● **Dataset extract**:
= Beginning of Section =

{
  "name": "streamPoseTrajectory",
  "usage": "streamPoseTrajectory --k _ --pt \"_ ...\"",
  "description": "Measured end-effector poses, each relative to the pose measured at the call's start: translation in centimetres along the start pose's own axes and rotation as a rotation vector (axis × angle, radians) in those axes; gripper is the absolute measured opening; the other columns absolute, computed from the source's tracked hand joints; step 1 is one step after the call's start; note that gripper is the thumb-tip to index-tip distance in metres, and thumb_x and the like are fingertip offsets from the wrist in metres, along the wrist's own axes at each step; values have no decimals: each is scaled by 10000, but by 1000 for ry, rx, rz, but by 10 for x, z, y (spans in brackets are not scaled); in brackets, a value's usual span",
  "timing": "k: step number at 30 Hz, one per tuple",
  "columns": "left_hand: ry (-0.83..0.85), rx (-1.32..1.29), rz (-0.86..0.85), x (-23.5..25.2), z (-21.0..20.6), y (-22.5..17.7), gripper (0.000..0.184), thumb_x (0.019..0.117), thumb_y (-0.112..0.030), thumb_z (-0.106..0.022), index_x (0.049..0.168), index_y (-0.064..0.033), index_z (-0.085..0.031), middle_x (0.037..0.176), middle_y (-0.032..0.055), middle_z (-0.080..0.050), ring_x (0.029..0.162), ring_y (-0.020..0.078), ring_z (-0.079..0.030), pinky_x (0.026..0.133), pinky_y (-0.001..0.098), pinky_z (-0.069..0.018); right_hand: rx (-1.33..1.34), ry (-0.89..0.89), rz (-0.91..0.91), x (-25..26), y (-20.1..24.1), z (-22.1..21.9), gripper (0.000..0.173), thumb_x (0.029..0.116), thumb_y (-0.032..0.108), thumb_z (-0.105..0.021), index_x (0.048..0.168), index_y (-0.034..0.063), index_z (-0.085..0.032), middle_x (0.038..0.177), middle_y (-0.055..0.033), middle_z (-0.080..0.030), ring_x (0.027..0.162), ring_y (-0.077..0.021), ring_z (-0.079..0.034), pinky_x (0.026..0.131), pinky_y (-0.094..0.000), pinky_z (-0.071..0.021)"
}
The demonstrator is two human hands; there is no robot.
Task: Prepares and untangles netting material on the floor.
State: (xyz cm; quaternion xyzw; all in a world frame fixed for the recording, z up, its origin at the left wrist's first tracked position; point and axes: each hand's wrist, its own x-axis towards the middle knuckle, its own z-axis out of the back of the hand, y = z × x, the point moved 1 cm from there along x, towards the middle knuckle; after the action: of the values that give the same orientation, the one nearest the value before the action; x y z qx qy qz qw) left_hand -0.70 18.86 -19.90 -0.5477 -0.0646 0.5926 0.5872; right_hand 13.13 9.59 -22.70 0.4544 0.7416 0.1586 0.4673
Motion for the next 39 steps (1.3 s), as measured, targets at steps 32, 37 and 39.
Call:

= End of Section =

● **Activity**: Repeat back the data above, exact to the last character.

● **Response for this exercise**:
{
  "name": "streamPoseTrajectory",
  "usage": "streamPoseTrajectory --k _ --pt \"_ ...\"",
  "description": "Measured end-effector poses, each relative to the pose measured at the call's start: translation in centimetres along the start pose's own axes and rotation as a rotation vector (axis × angle, radians) in those axes; gripper is the absolute measured opening; the other columns absolute, computed from the source's tracked hand joints; step 1 is one step after the call's start; note that gripper is the thumb-tip to index-tip distance in metres, and thumb_x and the like are fingertip offsets from the wrist in metres, along the wrist's own axes at each step; values have no decimals: each is scaled by 10000, but by 1000 for ry, rx, rz, but by 10 for x, z, y (spans in brackets are not scaled); in brackets, a value's usual span",
  "timing": "k: step number at 30 Hz, one per tuple",
  "columns": "left_hand: ry (-0.83..0.85), rx (-1.32..1.29), rz (-0.86..0.85), x (-23.5..25.2), z (-21.0..20.6), y (-22.5..17.7), gripper (0.000..0.184), thumb_x (0.019..0.117), thumb_y (-0.112..0.030), thumb_z (-0.106..0.022), index_x (0.049..0.168), index_y (-0.064..0.033), index_z (-0.085..0.031), middle_x (0.037..0.176), middle_y (-0.032..0.055), middle_z (-0.080..0.050), ring_x (0.029..0.162), ring_y (-0.020..0.078), ring_z (-0.079..0.030), pinky_x (0.026..0.133), pinky_y (-0.001..0.098), pinky_z (-0.069..0.018); right_hand: rx (-1.33..1.34), ry (-0.89..0.89), rz (-0.91..0.91), x (-25..26), y (-20.1..24.1), z (-22.1..21.9), gripper (0.000..0.173), thumb_x (0.029..0.116), thumb_y (-0.032..0.108), thumb_z (-0.105..0.021), index_x (0.048..0.168), index_y (-0.034..0.063), index_z (-0.085..0.032), middle_x (0.038..0.177), middle_y (-0.055..0.033), middle_z (-0.080..0.030), ring_x (0.027..0.162), ring_y (-0.077..0.021), ring_z (-0.079..0.034), pinky_x (0.026..0.131), pinky_y (-0.094..0.000), pinky_z (-0.071..0.021)"
}
The demonstrator is two human hands; there is no robot.
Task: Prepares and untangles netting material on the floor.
State: (xyz cm; quaternion xyzw; all in a world frame fixed for the recording, z up, its origin at the left wrist's first tracked position; point and axes: each hand's wrist, its own x-axis towards the middle knuckle, its own z-axis out of the back of the hand, y = z × x, the point moved 1 cm from there along x, towards the middle knuckle; after the action: of the values that give the same orientation, the one nearest the value before the action; x y z qx qy qz qw) left_hand -0.70 18.86 -19.90 -0.5477 -0.0646 0.5926 0.5872; right_hand 13.13 9.59 -22.70 0.4544 0.7416 0.1586 0.4673
Motion for the next 39 steps (1.3 s), as measured, targets at steps 32, 37 and 39.
Call:

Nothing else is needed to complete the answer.